The Sierra Nevada Adaptive Management Project SNAMP
The Sierra Nevada Adaptive Management Project is a joint effort by the University of California, state and federal agencies, and the public to study management of forest lands in the Sierra Nevada. This 10-year project to investigate the effects of vegetation management treatments implemented by the Forest Service on fire risk, wildlife, forest health, and water in two areas in the Sierra Nevada, in the Sierra National Forest and the Tahoe National Forest. A lasting solution to forest management must engage stakeholders and promote active public participation in all phases of the process, including the development, interpretation, and incorporation of research-based information in the adaptive management decision making process.

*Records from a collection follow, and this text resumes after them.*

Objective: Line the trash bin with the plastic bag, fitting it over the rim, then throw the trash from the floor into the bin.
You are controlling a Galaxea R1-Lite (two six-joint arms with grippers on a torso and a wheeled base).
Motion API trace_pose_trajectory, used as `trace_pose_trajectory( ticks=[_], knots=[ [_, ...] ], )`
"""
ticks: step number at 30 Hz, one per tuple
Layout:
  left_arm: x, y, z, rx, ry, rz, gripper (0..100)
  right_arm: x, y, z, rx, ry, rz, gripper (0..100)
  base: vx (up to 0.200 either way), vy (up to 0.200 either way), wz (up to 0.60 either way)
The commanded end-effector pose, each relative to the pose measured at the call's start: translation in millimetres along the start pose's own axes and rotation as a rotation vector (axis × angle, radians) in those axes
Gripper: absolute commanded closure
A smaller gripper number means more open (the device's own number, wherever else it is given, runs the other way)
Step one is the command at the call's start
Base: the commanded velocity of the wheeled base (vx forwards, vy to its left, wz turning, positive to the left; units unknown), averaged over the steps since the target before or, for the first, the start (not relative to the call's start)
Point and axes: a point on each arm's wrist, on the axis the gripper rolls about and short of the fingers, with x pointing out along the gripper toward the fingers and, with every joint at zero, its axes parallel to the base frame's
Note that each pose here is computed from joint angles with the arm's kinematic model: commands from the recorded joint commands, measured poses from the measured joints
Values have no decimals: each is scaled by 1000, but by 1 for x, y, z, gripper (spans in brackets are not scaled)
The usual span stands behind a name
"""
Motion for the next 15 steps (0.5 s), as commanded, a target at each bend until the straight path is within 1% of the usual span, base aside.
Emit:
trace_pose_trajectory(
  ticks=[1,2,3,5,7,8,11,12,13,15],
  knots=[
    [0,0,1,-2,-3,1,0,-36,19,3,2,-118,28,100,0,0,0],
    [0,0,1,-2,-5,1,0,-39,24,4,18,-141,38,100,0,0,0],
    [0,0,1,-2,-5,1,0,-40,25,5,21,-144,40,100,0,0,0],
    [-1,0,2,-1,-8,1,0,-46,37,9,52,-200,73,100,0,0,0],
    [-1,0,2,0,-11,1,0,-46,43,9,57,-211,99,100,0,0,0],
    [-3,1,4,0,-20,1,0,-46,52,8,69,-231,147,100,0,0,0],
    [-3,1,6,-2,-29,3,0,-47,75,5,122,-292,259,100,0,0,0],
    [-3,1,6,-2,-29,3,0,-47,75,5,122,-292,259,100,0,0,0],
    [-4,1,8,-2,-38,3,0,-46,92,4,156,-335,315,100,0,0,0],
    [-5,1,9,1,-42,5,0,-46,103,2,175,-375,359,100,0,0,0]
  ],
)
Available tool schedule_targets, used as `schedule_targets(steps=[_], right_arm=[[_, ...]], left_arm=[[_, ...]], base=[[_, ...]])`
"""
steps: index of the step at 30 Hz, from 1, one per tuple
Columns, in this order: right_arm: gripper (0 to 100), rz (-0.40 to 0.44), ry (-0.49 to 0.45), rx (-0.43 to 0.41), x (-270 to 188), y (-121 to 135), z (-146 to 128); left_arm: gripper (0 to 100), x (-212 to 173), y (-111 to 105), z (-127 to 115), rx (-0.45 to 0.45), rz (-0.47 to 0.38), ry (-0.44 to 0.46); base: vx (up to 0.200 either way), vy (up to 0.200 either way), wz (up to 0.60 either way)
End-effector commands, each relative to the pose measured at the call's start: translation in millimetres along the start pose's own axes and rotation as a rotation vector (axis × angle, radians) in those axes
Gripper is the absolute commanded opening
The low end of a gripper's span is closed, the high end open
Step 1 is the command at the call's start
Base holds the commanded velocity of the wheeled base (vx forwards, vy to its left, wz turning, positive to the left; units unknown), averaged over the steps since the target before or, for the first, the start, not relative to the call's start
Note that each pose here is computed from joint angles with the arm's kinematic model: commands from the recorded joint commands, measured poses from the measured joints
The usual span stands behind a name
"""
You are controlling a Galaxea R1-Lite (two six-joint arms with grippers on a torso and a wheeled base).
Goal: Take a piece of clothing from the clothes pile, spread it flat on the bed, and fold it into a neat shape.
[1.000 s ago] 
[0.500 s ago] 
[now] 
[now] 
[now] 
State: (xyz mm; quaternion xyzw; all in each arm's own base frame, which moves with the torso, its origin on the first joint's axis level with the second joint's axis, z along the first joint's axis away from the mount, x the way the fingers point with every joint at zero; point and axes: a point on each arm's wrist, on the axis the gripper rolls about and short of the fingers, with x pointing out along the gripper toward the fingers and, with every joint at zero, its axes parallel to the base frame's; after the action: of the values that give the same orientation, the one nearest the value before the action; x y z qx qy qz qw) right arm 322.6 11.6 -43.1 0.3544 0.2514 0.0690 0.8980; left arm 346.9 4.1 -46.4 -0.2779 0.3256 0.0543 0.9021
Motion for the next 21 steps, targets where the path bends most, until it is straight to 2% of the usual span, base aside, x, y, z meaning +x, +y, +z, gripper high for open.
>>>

My group was involved in both the spatial analysis work and public participation efforts. It has been a great honor to work on this project, as well as being a tremendous learning experience. Two wonderful dissertations from my lab have resulted from this research: Marek Jakubowski and Shufei Lei. So many students and staff worked on the project during its 10 year run: Qinghua Guo was instrumental to the project from UC Merced; Ken-ichi Ueda began work on the website in the early years of the project; Shasta Ferranto added years of insightful work on the public participation team; everyone in the lab participated in some way to the outcomes; and we all learned so much and made tremendous networks of expertise and knowledge across the state.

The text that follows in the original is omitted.